Factors in the decline: Experts attributed the recent decline — the first drop in anti-Asian hate crimes since the beginning of the pandemic — to factors like reduced opportunities for COVID-related blaming, decreased use of inflammatory language by leaders and a sense of fatigue in reporting.
Hate crimes are cyclical: However, the decrease may not be a long-term trend, as experts suggest that anti-Asian hate crimes are cyclical and can be influenced by national and international contexts. The initial spike in hate crimes was linked to economic downturns and the blaming of Asians for the coronavirus.

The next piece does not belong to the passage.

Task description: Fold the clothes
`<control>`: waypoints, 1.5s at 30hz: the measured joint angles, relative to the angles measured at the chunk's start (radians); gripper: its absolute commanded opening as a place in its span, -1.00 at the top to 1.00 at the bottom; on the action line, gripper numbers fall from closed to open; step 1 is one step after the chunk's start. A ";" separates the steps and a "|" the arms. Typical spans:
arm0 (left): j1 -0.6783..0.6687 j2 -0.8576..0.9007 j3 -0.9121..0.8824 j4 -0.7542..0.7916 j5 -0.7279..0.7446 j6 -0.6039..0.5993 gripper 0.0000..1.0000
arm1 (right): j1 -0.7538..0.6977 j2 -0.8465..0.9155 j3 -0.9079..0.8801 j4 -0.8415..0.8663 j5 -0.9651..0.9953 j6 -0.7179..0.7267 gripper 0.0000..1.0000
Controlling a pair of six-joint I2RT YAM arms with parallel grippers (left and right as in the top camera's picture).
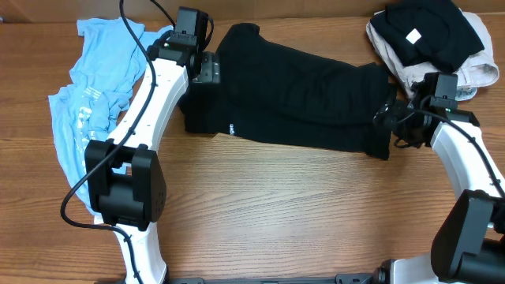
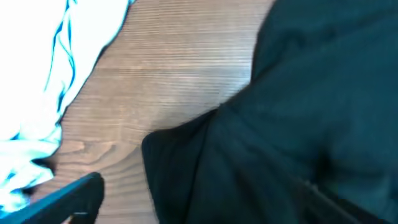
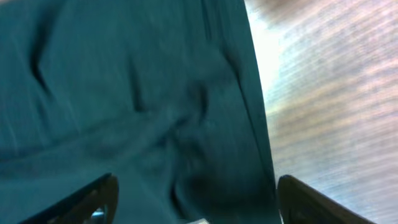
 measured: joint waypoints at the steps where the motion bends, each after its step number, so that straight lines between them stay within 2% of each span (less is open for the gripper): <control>1: 0.000 0.002 0.022 -0.039 0.005 0.017 -0.99 | 0.000 0.000 0.012 -0.035 0.000 0.006 -0.72; 6: 0.004 0.017 0.269 -0.272 0.012 0.070 -1.00 | -0.001 0.000 0.165 -0.248 0.001 0.013 -0.72; 14: 0.016 0.009 0.851 -0.658 0.011 0.089 -0.99 | -0.001 -0.094 0.490 -0.627 -0.022 0.015 -0.72; 19: 0.016 -0.004 1.045 -0.835 0.011 0.072 -1.00 | -0.001 -0.222 0.527 -0.712 -0.026 0.022 -0.71; 25: 0.014 -0.054 1.075 -0.856 0.068 0.022 -1.00 | -0.001 -0.346 0.529 -0.818 -0.020 0.035 -0.71; 28: 0.014 -0.080 1.019 -0.855 0.098 0.007 -0.99 | -0.001 -0.369 0.529 -0.891 -0.002 0.046 -0.70; 32: 0.013 -0.154 0.789 -0.853 0.155 -0.026 -0.99 | -0.001 -0.384 0.485 -0.895 0.005 0.056 -0.70; 38: 0.013 -0.200 0.372 -0.838 0.172 -0.107 -1.00 | -0.001 -0.380 0.264 -0.689 -0.009 0.056 -0.70; 41: 0.013 -0.198 0.198 -0.762 0.166 -0.129 -0.99 | -0.001 -0.376 0.134 -0.565 -0.019 0.055 -0.71; 45: 0.013 -0.198 0.015 -0.603 0.164 -0.144 -1.00 | -0.001 -0.374 0.024 -0.481 -0.023 0.048 -0.70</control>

“The data is a reminder that hate never goes away, it only hides. Any hate crime is a stain on the soul of America,” President Joe Biden said in a statement, according to American Kahani
Data on Sikhs and Muslims: Some groups, like Sikhs and Muslims, did not see a significant decrease in hate crime incidents, most of which may be related to anti-immigrant and Islamophobic rhetoric. The number of bias-motivated incidents against Sikhs decreased from 185 to 181. However, The Sikh Coalition said that anti-Sikh hate crime victimizations were “the highest number ever at 198,” an increase from 195 in 2021.
Important to note: The FBI’s statistics alone may not fully capture the state of anti-Asian hate in the U.S. since they rely on law enforcement data and Asian Americans are less likely to report being victimized in racial incidents, which may end up not even being classified as hate crimes. The absence of adequate performance metrics hinders the assessment of the federal government’s effectiveness in combating hate crimes against the Asian community, as noted by the U.S. Commission on Civil Rights.